Personal information
- Born: June 23, 1998 (age 27) Lawrenceville, Georgia, U.S.
- Listed height: 6 ft 2 in (1.88 m)
- Listed weight: 312 lb (142 kg)

Career information
- High school: Archer (Lawrenceville)
- College: South Carolina (2016–2019)
- NFL draft: 2020: undrafted

Career history
- Tennessee Titans (2020)*; Tampa Bay Buccaneers (2020–2021); Philadelphia Eagles (2022)*; Atlanta Falcons (2022)*; San Antonio Brahmas (2023); New York Giants (2023)*; St. Louis Battlehawks (2024);
- * Offseason and/or practice squad member only

Awards and highlights
- Super Bowl champion (LV);
- Stats at Pro Football Reference

= Kobe Smith =

American football player (born 1998)

Kobe A. Smith (born June 23, 1998) is an American former professional football player who was a defensive end. He played college football for the South Carolina Gamecocks and was signed by the Tennessee Titans of the National Football League (NFL) as an undrafted free agent in 2020.

==Professional career==

Pre-draft measurables
| Height | Weight | Arm length | Hand span |
| 6 ft 2+1⁄8 in (1.88 m) | 312 lb (142 kg) | 32+3⁄4 in (0.83 m) | 9+7⁄8 in (0.25 m) |
All values from Pro Day

===Tennessee Titans===
After going unselected in the 2020 NFL draft, Smith was signed by the Tennessee Titans as an undrafted free agent on May 7, 2020. He was waived on September 5, 2020, and re-signed to the practice squad. He was released on September 21.

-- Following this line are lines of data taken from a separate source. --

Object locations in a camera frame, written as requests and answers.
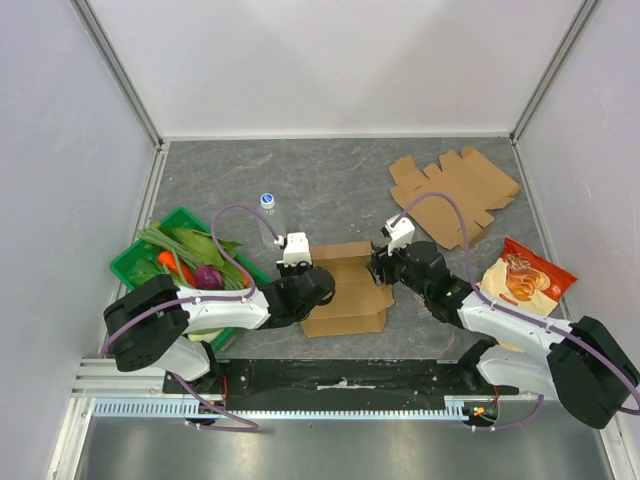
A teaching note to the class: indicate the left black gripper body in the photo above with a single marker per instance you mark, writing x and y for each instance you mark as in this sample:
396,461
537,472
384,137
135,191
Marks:
292,273

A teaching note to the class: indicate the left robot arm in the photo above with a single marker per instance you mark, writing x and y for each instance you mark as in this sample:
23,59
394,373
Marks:
150,325

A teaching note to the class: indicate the red snack bag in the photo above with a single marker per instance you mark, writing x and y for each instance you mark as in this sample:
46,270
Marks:
561,280

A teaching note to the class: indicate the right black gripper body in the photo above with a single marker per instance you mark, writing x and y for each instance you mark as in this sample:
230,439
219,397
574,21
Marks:
380,266

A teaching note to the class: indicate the brown cardboard box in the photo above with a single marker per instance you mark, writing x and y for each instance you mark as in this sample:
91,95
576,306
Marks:
359,305

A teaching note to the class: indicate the grey cable duct rail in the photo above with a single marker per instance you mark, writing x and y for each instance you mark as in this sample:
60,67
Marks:
191,409

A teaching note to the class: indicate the beige cassava chips bag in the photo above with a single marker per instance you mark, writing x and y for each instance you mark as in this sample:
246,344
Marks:
517,282

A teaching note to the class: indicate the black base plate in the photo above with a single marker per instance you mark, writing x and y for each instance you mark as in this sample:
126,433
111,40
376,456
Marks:
279,385

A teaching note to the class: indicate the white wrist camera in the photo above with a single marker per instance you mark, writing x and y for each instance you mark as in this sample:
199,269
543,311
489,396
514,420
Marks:
295,249
399,231

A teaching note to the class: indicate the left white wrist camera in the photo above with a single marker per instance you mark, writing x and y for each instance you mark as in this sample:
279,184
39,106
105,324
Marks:
295,249

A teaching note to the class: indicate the orange carrot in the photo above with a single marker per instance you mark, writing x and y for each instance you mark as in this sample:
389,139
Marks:
178,269

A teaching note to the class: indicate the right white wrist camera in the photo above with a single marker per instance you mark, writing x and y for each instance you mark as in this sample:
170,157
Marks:
399,231

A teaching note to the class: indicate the green leafy vegetable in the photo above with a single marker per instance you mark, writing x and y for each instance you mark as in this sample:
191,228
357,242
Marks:
200,245

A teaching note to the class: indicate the green long beans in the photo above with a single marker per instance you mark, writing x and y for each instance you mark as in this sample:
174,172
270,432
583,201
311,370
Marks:
165,245

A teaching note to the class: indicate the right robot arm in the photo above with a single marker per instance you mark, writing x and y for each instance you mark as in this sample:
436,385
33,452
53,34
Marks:
578,364

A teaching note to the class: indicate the purple onion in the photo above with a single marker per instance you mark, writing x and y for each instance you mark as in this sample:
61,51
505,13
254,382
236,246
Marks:
208,278

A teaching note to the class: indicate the clear plastic water bottle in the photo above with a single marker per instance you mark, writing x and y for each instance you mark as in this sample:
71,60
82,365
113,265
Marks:
271,210

===Tampa Bay Buccaneers===
On October 20, 2020, Smith was signed to the Tampa Bay Buccaneers practice squad. He signed a reserve/future contract on February 9, 2021. He was waived on August 31, 2021, and re-signed to the practice squad. He signed a reserve/future contract on January 24, 2022. He was waived on May 16, 2022.

===Philadelphia Eagles===
On July 26, 2022, Smith signed with the Philadelphia Eagles. He was waived/injured on August 30, 2022, and placed on injured reserve. He was released on September 8.

===Atlanta Falcons===
On October 10, 2022, Smith was signed to the Atlanta Falcons practice squad.

===San Antonio Brahmas===
Smith was placed on the reserve list by the San Antonio Brahmas of the XFL on March 29, 2023. He was released from his contract on June 14, 2023.

=== New York Giants ===
On June 15, 2023, Smith signed with the New York Giants. He was released on August 29, 2023.

=== St. Louis Battlehawks ===
On January 19, 2024, Smith signed with the St. Louis Battlehawks of the United Football League (UFL). He re-signed with the team on September 24, 2024. He retired on March 1, 2025.